En este sentido, el ocio no sólo debe ser entendido como perder el tiempo en banalidades varias, sino también, y fundamentalmente, en realizar actividades que tengan que ver con la profundización en la personalidad de cada cual y en la calidad de las relaciones humanas y de éstas con el medio donde vivimos. Otra relación con el mundo del trabajo: reparto del trabajo, trabajar menos horas y mejor. Si trabajamos menos horas nuestra vida social saldrá ganando. Somos seres sociales y necesitamos de mucho más espacio para desarrollar esa sociabilidad. ¡Cuánta violencia se ahorraría en las escuelas si los niños pudieran disfrutar más y mejor de la compañía de los adultos! Cultivar las relaciones de amistad y, por supuesto, dedicar tiempo a las relaciones familiares. Y le da una especial relevancia a la elección de una ética personal diferente como la sencillez voluntaria. Demetrio Velasco, en el segundo cuaderno de Cristianismo y Justicia que ha dedicado al tema de la propiedad, prefiere hablar de “austeridad solidaria” [2]. Y añade el adjetivo “solidaria” porque no es suficiente hablar de sencillez ni de austeridad, porque puede reflejar el miedo a depender de los demás y a perder la propia independencia. Esta versión de la sencillez y de la austeridad es hija de la insociabilidad y percibe a los demás como elementos peligrosos hacia la propia integridad. Así, se desea ser austero no para dejar para los demás, sino para acumular más y más para engordar la propia autonomía. En este sentido, les recomiendo que vean la última película que ha dirigido Sean Penn: “Hacia rutas salvajes” o “Into the wild”, su título original. La historia de un joven, muy bien situado en la sociedad americana, que decide romper con el camino preestablecido y escribir su propia historia.
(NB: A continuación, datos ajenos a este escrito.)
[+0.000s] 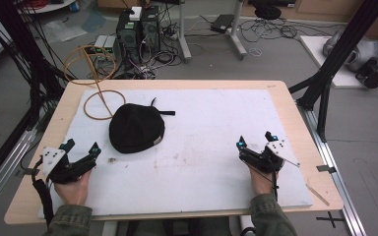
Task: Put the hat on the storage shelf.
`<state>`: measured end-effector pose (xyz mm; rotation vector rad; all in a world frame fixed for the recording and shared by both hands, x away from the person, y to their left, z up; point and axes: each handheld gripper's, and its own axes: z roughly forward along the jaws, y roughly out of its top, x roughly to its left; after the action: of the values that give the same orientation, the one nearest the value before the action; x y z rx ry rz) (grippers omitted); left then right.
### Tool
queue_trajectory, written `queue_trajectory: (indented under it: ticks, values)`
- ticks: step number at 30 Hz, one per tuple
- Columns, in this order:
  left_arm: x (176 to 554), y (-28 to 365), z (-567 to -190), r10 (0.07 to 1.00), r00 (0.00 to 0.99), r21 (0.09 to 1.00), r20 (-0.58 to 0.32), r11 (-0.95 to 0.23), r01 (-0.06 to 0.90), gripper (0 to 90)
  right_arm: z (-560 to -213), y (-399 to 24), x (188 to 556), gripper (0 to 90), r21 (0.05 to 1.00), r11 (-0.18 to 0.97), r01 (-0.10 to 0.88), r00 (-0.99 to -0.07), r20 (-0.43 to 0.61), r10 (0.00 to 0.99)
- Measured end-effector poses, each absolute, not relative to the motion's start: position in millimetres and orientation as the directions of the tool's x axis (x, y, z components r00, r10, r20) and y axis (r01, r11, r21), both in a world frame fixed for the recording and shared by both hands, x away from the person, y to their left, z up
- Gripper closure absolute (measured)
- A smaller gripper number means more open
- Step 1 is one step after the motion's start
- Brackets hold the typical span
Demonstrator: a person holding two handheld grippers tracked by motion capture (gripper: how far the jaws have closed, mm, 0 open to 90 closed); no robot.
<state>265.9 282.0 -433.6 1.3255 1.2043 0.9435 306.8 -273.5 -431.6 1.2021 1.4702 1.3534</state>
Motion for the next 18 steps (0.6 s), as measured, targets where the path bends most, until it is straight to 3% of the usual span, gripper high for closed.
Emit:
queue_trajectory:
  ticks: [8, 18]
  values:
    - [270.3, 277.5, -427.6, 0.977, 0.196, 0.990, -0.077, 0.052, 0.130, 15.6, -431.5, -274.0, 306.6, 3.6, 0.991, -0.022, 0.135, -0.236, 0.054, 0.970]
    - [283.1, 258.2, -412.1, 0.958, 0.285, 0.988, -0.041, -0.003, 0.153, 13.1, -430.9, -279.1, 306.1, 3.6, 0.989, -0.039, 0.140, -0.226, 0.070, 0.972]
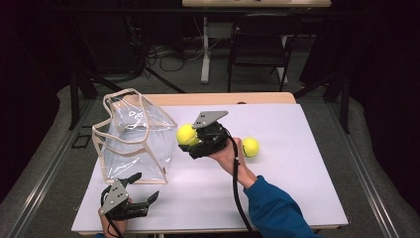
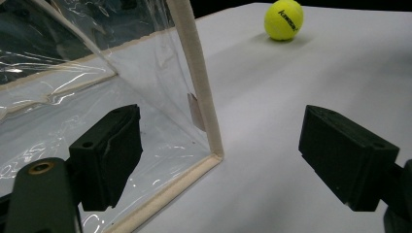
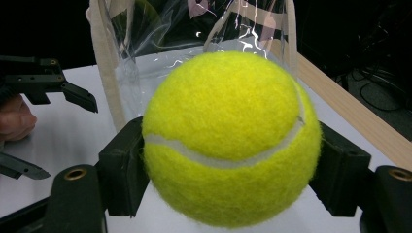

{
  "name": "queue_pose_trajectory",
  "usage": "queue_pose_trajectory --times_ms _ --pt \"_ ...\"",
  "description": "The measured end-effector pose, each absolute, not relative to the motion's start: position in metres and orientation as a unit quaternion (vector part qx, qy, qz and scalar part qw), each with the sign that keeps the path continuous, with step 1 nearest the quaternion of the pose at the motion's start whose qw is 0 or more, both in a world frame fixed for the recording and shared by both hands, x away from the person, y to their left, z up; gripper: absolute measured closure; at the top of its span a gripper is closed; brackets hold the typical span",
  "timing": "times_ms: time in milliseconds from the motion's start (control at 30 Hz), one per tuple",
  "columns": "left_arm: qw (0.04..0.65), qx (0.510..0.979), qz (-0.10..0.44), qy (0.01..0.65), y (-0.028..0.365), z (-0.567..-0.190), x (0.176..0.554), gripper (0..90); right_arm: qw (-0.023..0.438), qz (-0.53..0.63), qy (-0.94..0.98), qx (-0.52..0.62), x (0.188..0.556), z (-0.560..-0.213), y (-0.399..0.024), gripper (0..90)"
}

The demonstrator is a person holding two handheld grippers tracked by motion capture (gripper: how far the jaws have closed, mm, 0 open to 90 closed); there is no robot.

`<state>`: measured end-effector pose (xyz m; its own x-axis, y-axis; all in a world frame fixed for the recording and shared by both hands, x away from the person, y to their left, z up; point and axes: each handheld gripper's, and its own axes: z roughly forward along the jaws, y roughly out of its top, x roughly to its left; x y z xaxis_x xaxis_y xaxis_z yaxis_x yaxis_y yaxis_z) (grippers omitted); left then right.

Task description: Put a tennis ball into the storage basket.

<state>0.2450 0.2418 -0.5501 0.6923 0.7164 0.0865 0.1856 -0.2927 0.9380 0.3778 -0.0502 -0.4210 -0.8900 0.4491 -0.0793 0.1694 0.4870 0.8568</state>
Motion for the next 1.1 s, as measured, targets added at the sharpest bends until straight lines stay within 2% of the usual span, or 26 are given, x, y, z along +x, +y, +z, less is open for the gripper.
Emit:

La película hace un recorrido bellísimo a lo largo y ancho de esa aventura y nos va transmitiendo la destilación de la filosofía personal del protagonista, que culmina con una frase final que le pone un broche de oro a todo ese proceso. Evidentemente, no se la voy a desvelar aquí.

Quiero terminar este artículo con un brindis al coraje y a la esperanza. A una madre con su hijo en brazos no se le puede hablar de si es posible o no seguir viviendo, ella sólo responderá que hay que seguir haciéndolo posible mientras quede una gota de vida.